What is being asked → Please repeat the data shown below, word for word.
==*==
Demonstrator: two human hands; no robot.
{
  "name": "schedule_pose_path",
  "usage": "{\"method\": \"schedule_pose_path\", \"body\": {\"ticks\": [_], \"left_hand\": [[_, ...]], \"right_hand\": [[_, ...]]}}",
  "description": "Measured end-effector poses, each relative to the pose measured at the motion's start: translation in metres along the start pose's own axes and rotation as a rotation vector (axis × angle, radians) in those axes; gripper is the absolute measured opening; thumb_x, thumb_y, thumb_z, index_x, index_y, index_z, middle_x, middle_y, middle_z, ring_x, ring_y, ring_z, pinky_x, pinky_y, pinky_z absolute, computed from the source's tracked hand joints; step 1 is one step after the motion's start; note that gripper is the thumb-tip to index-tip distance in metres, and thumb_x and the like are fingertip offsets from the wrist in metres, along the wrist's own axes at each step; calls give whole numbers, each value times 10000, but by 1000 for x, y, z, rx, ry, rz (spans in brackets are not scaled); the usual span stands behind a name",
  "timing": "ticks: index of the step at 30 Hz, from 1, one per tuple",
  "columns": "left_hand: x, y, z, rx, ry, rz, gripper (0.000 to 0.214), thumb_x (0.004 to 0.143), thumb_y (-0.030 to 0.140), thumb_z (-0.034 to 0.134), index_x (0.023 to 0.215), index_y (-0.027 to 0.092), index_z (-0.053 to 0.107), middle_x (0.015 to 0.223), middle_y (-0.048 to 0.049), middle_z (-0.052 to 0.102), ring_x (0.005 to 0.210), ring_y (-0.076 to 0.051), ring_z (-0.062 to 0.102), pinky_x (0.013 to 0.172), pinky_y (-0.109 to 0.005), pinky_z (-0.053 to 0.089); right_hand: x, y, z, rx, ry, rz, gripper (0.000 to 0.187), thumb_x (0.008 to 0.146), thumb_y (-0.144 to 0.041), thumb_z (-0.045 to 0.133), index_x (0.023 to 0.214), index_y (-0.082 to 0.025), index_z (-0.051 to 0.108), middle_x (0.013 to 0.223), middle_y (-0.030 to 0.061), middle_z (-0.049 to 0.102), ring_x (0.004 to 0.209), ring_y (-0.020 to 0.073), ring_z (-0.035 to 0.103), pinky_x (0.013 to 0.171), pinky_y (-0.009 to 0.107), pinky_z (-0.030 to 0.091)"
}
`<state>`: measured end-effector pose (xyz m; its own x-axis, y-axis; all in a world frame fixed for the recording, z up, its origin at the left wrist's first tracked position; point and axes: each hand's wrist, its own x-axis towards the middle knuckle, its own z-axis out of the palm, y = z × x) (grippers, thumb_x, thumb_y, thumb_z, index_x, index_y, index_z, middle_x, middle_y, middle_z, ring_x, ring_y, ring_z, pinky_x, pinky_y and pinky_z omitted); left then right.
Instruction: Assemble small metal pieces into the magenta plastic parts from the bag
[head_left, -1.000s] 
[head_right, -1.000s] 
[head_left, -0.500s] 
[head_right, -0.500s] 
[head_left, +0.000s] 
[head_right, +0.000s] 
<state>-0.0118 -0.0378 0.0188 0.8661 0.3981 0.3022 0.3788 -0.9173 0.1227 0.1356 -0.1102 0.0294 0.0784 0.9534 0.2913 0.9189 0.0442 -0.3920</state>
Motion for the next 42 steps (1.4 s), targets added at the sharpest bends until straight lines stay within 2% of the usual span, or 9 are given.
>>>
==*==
Answer area →
Demonstrator: two human hands; no robot.
{
  "name": "schedule_pose_path",
  "usage": "{\"method\": \"schedule_pose_path\", \"body\": {\"ticks\": [_], \"left_hand\": [[_, ...]], \"right_hand\": [[_, ...]]}}",
  "description": "Measured end-effector poses, each relative to the pose measured at the motion's start: translation in metres along the start pose's own axes and rotation as a rotation vector (axis × angle, radians) in those axes; gripper is the absolute measured opening; thumb_x, thumb_y, thumb_z, index_x, index_y, index_z, middle_x, middle_y, middle_z, ring_x, ring_y, ring_z, pinky_x, pinky_y, pinky_z absolute, computed from the source's tracked hand joints; step 1 is one step after the motion's start; note that gripper is the thumb-tip to index-tip distance in metres, and thumb_x and the like are fingertip offsets from the wrist in metres, along the wrist's own axes at each step; calls give whole numbers, each value times 10000, but by 1000 for x, y, z, rx, ry, rz (spans in brackets are not scaled); the usual span stands behind a name",
  "timing": "ticks: index of the step at 30 Hz, from 1, one per tuple",
  "columns": "left_hand: x, y, z, rx, ry, rz, gripper (0.000 to 0.214), thumb_x (0.004 to 0.143), thumb_y (-0.030 to 0.140), thumb_z (-0.034 to 0.134), index_x (0.023 to 0.215), index_y (-0.027 to 0.092), index_z (-0.053 to 0.107), middle_x (0.015 to 0.223), middle_y (-0.048 to 0.049), middle_z (-0.052 to 0.102), ring_x (0.005 to 0.210), ring_y (-0.076 to 0.051), ring_z (-0.062 to 0.102), pinky_x (0.013 to 0.172), pinky_y (-0.109 to 0.005), pinky_z (-0.053 to 0.089); right_hand: x, y, z, rx, ry, rz, gripper (0.000 to 0.187), thumb_x (0.008 to 0.146), thumb_y (-0.144 to 0.041), thumb_z (-0.045 to 0.133), index_x (0.023 to 0.214), index_y (-0.082 to 0.025), index_z (-0.051 to 0.108), middle_x (0.013 to 0.223), middle_y (-0.030 to 0.061), middle_z (-0.049 to 0.102), ring_x (0.004 to 0.209), ring_y (-0.020 to 0.073), ring_z (-0.035 to 0.103), pinky_x (0.013 to 0.171), pinky_y (-0.009 to 0.107), pinky_z (-0.030 to 0.091)"
}
`<state>`: measured end-effector pose (xyz m; its own x-axis, y-axis; all in a world frame fixed for the recording, z up, its origin at the left wrist's first tracked position; point and axes: each hand's wrist, its own x-axis towards the middle knuckle, its own z-axis out of the palm, y = z × x) (grippers, thumb_x, thumb_y, thumb_z, index_x, index_y, index_z, middle_x, middle_y, middle_z, ring_x, ring_y, ring_z, pinky_x, pinky_y and pinky_z omitted); left then right.
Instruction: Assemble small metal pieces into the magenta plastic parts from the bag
[head_left, -1.000s] 
[head_right, -1.000s] 
[head_left, -0.500s] 
[head_right, -0.500s] 
[head_left, +0.000s] 
[head_right, +0.000s] 
<state>-0.0118 -0.0378 0.0188 0.8661 0.3981 0.3022 0.3788 -0.9173 0.1227 0.1356 -0.1102 0.0294 0.0784 0.9534 0.2913 0.9189 0.0442 -0.3920</state>
Motion for the next 42 steps (1.4 s), targets added at the sharpest bends until straight lines stay within 2% of the usual span, or 9 are given.
>>>

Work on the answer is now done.